Aldi mengangkat alis. “Saya datang ke sini sebagai profesional. Fokus saya hanya membantu Nayla dalam proses perceraiannya.”
Tania mendengus. “Perceraian yang kamu bantu sambil duduk manis di rumahnya?”
“Cukup, Tania,” potong Nayla. Suaranya rendah tapi menggetarkan udara. “Kalau kamu memang mau bicara baik-baik, aku terima. Tapi kalau kamu datang ke sini cuma mau menyakiti aku lagi, silahkan keluar.”
Tania tertawa sinis. “Aku cuma nggak habis pikir. Kamu belum resmi cerai, tapi udah gandeng cowok baru. Emangnya kamu sebaik itu, Nayla?”
Plak!
Sebuah tamparan keras mendarat di pipi Tania. Semua terdiam.
“Aku bukan seperti kamu, Tan!” Nayla gemetar. “Aku nggak tidur dengan suami orang! Aku nggak pernah main belakang! Aku hanya mencoba bertahan, dan ketika aku lelah dengan ulah kalian, aku memilih pergi dengan harga diriku.”
Tania terpaku, matanya membelalak.
Aldi bergerak cepat, menahan bahu Nayla. “Tenang. Jangan terseret emosi. Dia bukan orang yang layak kamu tangisi.”
Namun Nayla sudah kehilangan kendali. Matanya basah, suaranya pecah. “Kalian berdua menghancurkan rumahku. Tapi aku yang kalian hina. Kalian ambil segalanya, lalu menuduh aku perempuan murahan?”
Raka melangkah maju. “Nayla, cukup. Aku... aku nggak pernah berniat menyakitimu seperti ini.”
Nayla memelototinya. “Tapi kamu tetap melakukannya. Kamu diam waktu aku dihancurkan. Kamu diam waktu ibuku menangis malam-malam karena takut aku gila. Dan sekarang kamu suruh perempuan itu datang minta maaf?”
Raka mengatup rahangnya, matanya mulai basah. Tapi Aldi maju selangkah, berdiri di samping Nayla, tegak dan tenang.
“Saya minta maaf kalau kedatangan saya menambah kerumitan,” ucap Aldi kepada Raka. “Tapi izinkan saya menjaga klien saya dari hal-hal yang bisa menyakitinya lebih jauh. Termasuk dari kalian.”
Tatapan Raka dan Aldi bertabrakan, panas dan tak goyah. Ketegangan itu menggantung seperti benang tipis yang siap putus kapan saja.
Tania menggeser tubuhnya ke samping Raka, menarik lengannya. “Ayo, kita pulang. Aku nggak mau lihat wajah perempuan ini lagi.”
Raka masih terpaku beberapa saat sebelum akhirnya memalingkan wajah. Ia berbalik dan melangkah pergi, Tania menyusul di belakangnya.
Pintu tertutup kembali.
Nayla berdiri diam, dadanya naik turun cepat.

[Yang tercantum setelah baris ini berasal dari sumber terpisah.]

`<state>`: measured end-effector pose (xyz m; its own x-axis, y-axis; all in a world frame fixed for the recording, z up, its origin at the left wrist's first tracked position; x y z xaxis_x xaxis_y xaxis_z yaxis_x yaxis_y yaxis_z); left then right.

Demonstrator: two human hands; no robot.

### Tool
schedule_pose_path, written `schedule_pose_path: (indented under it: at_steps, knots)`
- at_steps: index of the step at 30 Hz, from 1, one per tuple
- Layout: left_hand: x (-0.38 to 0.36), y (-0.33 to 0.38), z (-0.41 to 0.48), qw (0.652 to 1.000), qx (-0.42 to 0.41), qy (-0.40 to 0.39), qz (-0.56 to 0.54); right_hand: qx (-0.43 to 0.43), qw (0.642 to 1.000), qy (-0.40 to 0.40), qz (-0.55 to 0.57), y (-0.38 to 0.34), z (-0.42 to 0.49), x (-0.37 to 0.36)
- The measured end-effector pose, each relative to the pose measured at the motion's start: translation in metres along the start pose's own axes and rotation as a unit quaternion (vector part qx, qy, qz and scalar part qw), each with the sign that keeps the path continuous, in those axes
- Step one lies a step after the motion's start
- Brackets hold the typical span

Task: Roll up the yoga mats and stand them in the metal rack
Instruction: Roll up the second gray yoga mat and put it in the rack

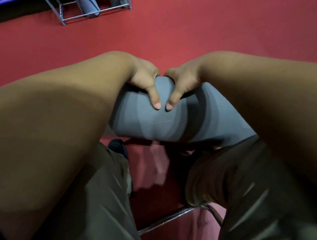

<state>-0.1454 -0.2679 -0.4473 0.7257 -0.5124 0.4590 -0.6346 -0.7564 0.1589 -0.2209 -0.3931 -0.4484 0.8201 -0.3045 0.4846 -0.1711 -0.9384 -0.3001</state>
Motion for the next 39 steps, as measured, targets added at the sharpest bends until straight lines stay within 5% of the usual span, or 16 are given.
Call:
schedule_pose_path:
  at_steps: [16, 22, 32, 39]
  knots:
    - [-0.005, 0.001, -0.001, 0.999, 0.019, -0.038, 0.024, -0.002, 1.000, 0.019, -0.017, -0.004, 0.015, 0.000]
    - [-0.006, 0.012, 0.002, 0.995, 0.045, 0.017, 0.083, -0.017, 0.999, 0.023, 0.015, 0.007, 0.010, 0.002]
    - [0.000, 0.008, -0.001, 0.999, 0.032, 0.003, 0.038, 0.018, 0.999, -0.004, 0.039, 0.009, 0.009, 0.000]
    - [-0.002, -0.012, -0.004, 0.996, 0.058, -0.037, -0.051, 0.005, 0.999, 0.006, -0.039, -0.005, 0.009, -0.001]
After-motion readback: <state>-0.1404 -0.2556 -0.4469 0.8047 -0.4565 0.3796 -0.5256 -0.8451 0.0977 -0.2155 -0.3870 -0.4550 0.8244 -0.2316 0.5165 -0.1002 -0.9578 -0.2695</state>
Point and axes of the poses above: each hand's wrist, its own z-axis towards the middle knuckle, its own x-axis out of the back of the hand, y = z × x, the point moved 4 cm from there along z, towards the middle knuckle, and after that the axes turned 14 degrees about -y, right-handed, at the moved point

Aldi menatapnya prihatin.
“Kamu kuat, Nayla,” bisiknya.
Nayla hanya tersenyum kecut, lalu menyeka air matanya yang jatuh pelan. “Aku bukan kuat, Mas. Aku cuma... sudah terlalu sering sakit. Sampai rasanya kebal.”

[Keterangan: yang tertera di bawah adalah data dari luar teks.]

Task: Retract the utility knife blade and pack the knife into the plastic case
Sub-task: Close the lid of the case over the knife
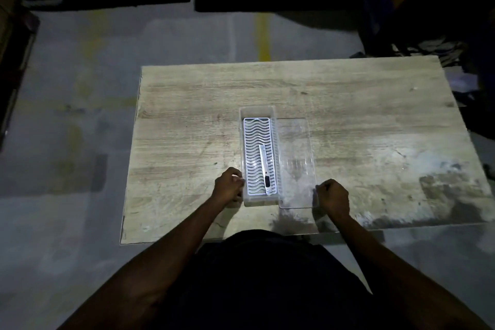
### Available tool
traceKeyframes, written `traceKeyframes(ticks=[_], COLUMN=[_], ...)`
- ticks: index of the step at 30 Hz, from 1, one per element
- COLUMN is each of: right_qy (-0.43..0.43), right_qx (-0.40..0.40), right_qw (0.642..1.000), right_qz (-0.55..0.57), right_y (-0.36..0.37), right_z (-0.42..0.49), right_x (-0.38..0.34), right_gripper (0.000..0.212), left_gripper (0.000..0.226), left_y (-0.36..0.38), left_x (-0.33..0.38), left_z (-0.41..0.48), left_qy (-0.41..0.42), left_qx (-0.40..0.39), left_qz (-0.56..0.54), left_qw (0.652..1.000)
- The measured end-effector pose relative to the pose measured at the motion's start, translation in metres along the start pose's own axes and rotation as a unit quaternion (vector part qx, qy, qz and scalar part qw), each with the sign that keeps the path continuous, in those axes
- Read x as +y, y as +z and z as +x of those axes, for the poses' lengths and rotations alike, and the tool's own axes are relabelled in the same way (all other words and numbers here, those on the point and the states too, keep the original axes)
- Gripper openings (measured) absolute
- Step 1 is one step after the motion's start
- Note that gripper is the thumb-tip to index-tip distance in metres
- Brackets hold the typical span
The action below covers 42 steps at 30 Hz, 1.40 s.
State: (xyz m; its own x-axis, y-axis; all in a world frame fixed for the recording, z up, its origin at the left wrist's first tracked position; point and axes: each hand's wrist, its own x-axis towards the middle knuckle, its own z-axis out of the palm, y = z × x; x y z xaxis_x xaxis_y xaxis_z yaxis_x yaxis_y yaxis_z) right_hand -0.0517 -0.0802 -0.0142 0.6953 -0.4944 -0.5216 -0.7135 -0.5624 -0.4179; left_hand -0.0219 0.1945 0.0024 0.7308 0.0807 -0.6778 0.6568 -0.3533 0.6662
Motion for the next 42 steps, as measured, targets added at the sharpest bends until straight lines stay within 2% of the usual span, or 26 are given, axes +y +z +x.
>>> traceKeyframes(ticks=[4,8,11,15,20,22,26,30,34,36,38,42], right_qy=[0.008,-0.027,-0.005,-0.014,-0.123,-0.189,-0.313,-0.440,-0.525,-0.578,-0.607,-0.586], right_qx=[-0.077,-0.086,-0.079,-0.034,0.061,0.082,0.073,0.056,0.058,0.088,0.094,0.057], right_qw=[0.996,0.994,0.996,0.999,0.988,0.976,0.938,0.889,0.849,0.808,0.778,0.785], right_qz=[-0.032,-0.062,-0.048,-0.002,0.064,0.074,0.131,0.114,0.007,-0.079,-0.133,-0.193], right_y=[-0.004,0.000,0.004,0.007,0.008,0.010,0.014,0.016,0.017,0.020,0.022,0.033], right_z=[-0.003,-0.007,-0.007,-0.005,-0.010,-0.014,-0.027,-0.046,-0.055,-0.059,-0.065,-0.078], right_x=[0.021,0.032,0.027,0.007,-0.039,-0.060,-0.094,-0.116,-0.128,-0.131,-0.130,-0.112], right_gripper=[0.036,0.031,0.022,0.019,0.009,0.018,0.032,0.045,0.042,0.035,0.037,0.049], left_gripper=[0.006,0.007,0.007,0.010,0.012,0.010,0.010,0.012,0.015,0.017,0.023,0.026], left_y=[0.003,0.003,0.002,0.003,0.001,0.000,-0.001,0.000,0.001,0.000,-0.001,-0.002], left_x=[0.001,0.003,0.002,0.002,0.006,0.008,0.010,0.010,0.009,0.008,0.008,0.008], left_z=[-0.001,-0.002,-0.002,-0.001,-0.001,0.000,0.000,-0.001,0.002,0.003,0.002,0.004], left_qy=[0.007,-0.001,-0.010,-0.026,-0.017,-0.018,-0.018,0.006,0.014,0.023,0.026,0.024], left_qx=[0.011,0.008,0.009,0.016,0.022,0.019,0.018,0.027,0.023,0.020,0.019,0.023], left_qz=[0.003,0.009,0.002,-0.015,-0.006,-0.006,0.001,0.043,0.050,0.057,0.045,0.036], left_qw=[1.000,1.000,1.000,0.999,1.000,1.000,1.000,0.999,0.998,0.998,0.998,0.999])
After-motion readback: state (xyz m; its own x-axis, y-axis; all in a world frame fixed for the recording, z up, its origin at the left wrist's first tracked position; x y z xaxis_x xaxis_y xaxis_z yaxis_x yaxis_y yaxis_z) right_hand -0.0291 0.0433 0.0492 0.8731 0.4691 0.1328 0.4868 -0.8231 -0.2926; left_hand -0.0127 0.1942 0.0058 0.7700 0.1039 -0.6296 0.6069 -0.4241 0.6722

Aldi menggenggam map di tangannya, menunduk sebentar, lalu meletakkannya di meja. “Kalau kamu butuh waktu, aku bisa kembali nanti.”
Nayla menggeleng. “Nggak. Kita lanjut saja. Aku harus menyelesaikan semua ini, sebelum aku benar-benar runtuh.”
Dan pagi itu, dengan segala luka yang belum sembuh, Nayla menuliskan satu langkah besar dalam hidupnya—dengan keberanian yang tak bisa ditawar.